**Task to carry out**. Below are records; repeat them all exactly.

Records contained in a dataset
<<<<

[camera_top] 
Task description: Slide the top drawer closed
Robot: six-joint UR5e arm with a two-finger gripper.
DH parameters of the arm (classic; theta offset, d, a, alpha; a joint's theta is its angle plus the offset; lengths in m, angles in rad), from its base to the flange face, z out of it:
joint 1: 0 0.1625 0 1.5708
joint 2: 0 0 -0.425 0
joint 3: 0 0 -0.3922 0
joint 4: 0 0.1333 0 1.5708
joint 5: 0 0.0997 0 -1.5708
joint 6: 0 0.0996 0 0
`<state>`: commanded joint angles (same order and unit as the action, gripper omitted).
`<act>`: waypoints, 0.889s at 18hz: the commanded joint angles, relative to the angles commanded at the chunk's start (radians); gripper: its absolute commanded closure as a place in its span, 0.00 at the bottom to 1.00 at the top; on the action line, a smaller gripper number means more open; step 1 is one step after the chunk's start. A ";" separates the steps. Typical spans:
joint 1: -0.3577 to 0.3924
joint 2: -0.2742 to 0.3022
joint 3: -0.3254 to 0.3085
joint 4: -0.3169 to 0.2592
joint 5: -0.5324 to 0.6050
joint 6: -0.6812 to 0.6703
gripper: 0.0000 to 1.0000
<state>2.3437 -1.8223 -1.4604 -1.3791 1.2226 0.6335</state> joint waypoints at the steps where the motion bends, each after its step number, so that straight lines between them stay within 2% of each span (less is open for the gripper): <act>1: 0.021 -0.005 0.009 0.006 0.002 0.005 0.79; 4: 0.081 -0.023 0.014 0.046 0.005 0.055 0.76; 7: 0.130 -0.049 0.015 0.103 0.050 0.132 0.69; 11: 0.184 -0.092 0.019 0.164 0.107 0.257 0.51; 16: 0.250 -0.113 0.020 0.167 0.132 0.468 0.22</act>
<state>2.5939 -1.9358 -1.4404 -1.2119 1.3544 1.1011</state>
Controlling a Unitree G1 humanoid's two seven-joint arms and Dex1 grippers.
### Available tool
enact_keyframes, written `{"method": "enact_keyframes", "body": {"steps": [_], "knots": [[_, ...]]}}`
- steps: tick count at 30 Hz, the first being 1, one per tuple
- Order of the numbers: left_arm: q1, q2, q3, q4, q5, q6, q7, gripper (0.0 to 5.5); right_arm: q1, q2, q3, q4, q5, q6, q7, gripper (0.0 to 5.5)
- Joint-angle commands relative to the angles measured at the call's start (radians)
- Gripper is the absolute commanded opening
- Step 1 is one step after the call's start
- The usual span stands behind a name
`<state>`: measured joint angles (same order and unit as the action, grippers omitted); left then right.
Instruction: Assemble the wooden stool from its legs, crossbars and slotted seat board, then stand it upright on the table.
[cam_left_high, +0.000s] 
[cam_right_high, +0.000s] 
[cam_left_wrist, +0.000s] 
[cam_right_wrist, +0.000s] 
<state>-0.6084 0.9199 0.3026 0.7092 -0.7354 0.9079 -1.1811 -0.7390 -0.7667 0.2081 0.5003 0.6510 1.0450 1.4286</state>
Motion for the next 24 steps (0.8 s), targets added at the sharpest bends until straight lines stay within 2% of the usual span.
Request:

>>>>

**Solution for this exercise**.
[camera_top] 
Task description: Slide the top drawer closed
Robot: six-joint UR5e arm with a two-finger gripper.
DH parameters of the arm (classic; theta offset, d, a, alpha; a joint's theta is its angle plus the offset; lengths in m, angles in rad), from its base to the flange face, z out of it:
joint 1: 0 0.1625 0 1.5708
joint 2: 0 0 -0.425 0
joint 3: 0 0 -0.3922 0
joint 4: 0 0.1333 0 1.5708
joint 5: 0 0.0997 0 -1.5708
joint 6: 0 0.0996 0 0
`<state>`: commanded joint angles (same order and unit as the action, gripper omitted).
`<act>`: waypoints, 0.889s at 18hz: the commanded joint angles, relative to the angles commanded at the chunk's start (radians); gripper: its absolute commanded closure as a place in its span, 0.00 at the bottom to 1.00 at the top; on the action line, a smaller gripper number means more open; step 1 is one step after the chunk's start. A ";" separates the steps. Typical spans:
joint 1: -0.3577 to 0.3924
joint 2: -0.2742 to 0.3022
joint 3: -0.3254 to 0.3085
joint 4: -0.3169 to 0.2592
joint 5: -0.5324 to 0.6050
joint 6: -0.6812 to 0.6703
gripper: 0.0000 to 1.0000
<state>2.3437 -1.8223 -1.4604 -1.3791 1.2226 0.6335</state> joint waypoints at the steps where the motion bends, each after its step number, so that straight lines between them stay within 2% of each span (less is open for the gripper): <act>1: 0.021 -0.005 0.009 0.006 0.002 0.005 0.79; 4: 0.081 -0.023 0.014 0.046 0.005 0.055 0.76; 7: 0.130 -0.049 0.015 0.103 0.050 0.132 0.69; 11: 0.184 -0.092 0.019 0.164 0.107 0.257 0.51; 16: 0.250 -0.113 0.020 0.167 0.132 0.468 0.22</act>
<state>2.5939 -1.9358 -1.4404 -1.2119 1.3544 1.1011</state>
Controlling a Unitree G1 humanoid's two seven-joint arms and Dex1 grippers.
### Available tool
enact_keyframes, written `{"method": "enact_keyframes", "body": {"steps": [_], "knots": [[_, ...]]}}`
- steps: tick count at 30 Hz, the first being 1, one per tuple
- Order of the numbers: left_arm: q1, q2, q3, q4, q5, q6, q7, gripper (0.0 to 5.5); right_arm: q1, q2, q3, q4, q5, q6, q7, gripper (0.0 to 5.5)
- Joint-angle commands relative to the angles measured at the call's start (radians)
- Gripper is the absolute commanded opening
- Step 1 is one step after the call's start
- The usual span stands behind a name
`<state>`: measured joint angles (same order and unit as the action, grippers omitted); left then right.
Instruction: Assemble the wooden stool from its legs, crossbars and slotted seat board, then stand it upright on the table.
[cam_left_high, +0.000s] 
[cam_right_high, +0.000s] 
[cam_left_wrist, +0.000s] 
[cam_right_wrist, +0.000s] 
<state>-0.6084 0.9199 0.3026 0.7092 -0.7354 0.9079 -1.1811 -0.7390 -0.7667 0.2081 0.5003 0.6510 1.0450 1.4286</state>
Motion for the next 24 steps (0.8 s), targets added at the sharpest bends until straight lines stay within 2% of the usual span.
Request:

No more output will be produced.